Муса-Гаджи направился на базар, где еще обсуждали, как повезло погонщику слона. Он отыскал Ширали и молча повел его за собой, держа за руку, как настоящего слепца.
– Куда ты меня ведешь? – спросил Ширали.
Но, переполненный чувствами, Муса-Гаджи не отвечал.
– Что случилось? – недоумевал Ширали, не поспевая за другом.
Муса-Гаджи опять не отвечал, будто опасался, что расскажи он о своей радости – и она исчезнет.
Так они добрались до чайханы на окраине города.
– Пришли? – удивился чайханщик. – А я уже было сказал себе: если хотя бы эти двое или трое, если считать слона, не придут до вечерней молитвы, закрою свою чайхану и переберусь на базар.
Муса-Гаджи молча сунул ему серебряную монету, и чайханщик бросился разжигать огонь, чтобы приготовить чай.
Муса-Гаджи собирался с духом, чтобы поведать другу о том чуде, которое с ним сегодня приключилось. Но Ширали и без того уже все понял.
– Ты ее нашел?
– Нашел.
– В гареме Надир-шаха?
– Да!
– Она его наложница? – осторожно спросил Ширали.
– Нет! – горячо возразил Муса-Гаджи. – Всего лишь невольница! Она ждала меня!
– И что мы теперь будем делать? – улыбнулся Ширали.
– Украдем девушку, – сказал Муса-Гаджи, хотя и представить не мог, как это возможно. – У нас в горах это обычное дело.
– У нас тоже, – похлопал его по плечу Ширали. – Лучшее мужское дело.
– А вот и чай! – спешил к ним чайханщик.
К чаю он прибавил колотый сахар, немного сладостей и стопку лепешек. От радости, что не пришлось сниматься с насиженного места, он угостил лепешкой даже слона.
Глава 56
Возведение нового дворца Надир-шах поручил Сен-Жермену, который был знаком с архитектурой. Искать подходящее место француз отправился с Калушкиным, обещавшим ему показать, где жил царь Петр, когда пребывал в Дербенте.

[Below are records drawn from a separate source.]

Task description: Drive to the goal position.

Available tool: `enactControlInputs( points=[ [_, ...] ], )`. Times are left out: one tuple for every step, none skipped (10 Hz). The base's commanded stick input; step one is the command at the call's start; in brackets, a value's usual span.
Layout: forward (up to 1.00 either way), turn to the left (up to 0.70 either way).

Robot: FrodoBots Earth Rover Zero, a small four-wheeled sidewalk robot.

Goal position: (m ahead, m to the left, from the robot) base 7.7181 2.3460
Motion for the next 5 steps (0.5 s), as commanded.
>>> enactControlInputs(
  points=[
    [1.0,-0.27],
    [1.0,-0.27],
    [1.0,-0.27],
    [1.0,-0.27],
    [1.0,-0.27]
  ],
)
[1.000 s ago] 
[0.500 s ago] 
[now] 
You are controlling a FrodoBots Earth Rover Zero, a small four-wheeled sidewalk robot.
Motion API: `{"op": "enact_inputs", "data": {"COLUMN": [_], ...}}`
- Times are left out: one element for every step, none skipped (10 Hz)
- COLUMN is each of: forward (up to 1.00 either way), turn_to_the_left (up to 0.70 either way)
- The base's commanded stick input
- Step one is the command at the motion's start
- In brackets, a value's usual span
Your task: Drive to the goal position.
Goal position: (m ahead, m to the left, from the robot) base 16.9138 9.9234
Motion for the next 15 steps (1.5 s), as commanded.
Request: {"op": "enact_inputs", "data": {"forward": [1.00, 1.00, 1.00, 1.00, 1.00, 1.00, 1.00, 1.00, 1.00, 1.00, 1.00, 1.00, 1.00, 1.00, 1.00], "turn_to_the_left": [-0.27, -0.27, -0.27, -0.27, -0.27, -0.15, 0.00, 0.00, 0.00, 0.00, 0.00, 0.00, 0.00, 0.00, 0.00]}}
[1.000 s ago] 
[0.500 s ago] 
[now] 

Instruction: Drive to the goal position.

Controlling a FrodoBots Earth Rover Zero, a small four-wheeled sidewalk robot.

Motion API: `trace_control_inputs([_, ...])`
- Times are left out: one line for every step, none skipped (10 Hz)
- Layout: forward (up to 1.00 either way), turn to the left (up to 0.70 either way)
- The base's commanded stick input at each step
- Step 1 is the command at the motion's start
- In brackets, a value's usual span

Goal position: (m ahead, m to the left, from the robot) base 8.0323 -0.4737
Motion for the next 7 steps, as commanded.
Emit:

Увидев землянку, Сен-Жермен сначала не поверил, что могущественный государь мог жить в столь неказистом помещении. Однако из дипломатических соображений заметил:
– Великим подобает скромность.
Но для Надир-шаха требовалось кое-что получше. Сен-Жермен огляделся и решил, что место это весьма подходит для возведения дворца падишаха. Здесь было просторно, ничто не мешало развернуться архитектурной мысли. К тому же неподалеку было море, где Надир-шах намеревался построить большой торговый порт.
– Тогда и землянку снесут? – ревностно спросил Калушкин, положив руку на свод дома Петра.
– Зачем же? – возразил Сен-Жермен. – Ее следует сохранить как символ величия простоты. Если два императора выбрали для себя это место, значит, это место, где вершится история.
Сен-Жермен говорил еще много высокопарных и столь же пустых слов, а на уме у него было другое. Надир-шаху должен был понравиться его выбор. Великолепный дворец Надир-шаха, на задворках которого будет ютиться жалкая землянка царя Петра, – не это ли наглядное воплощение сокровенных мечтаний властелина мира?
Уразумев, что тут затевается, чайханщик был вне себя от радости. Теперь у него будет посетителей больше, чем в лучшей чайхане Дербента! Этих гостей, появление которых сулило большую прибыль, чайханщик угощал бесплатно лучшим чаем из своих лучших пиал, приберегаемых для особых случаев.
Калушкину затея Сен-Жермена была не по душе. Он уговаривал его поискать место получше, но француз стоял на своем.
– Я уже вижу великолепный дворец с фонтанами, как в Версале! – рисовал в воздухе руками возбужденный Сен-Жермен. – А внутри я разобью чудесный парк. Гарем станет красивее, чем в Дели.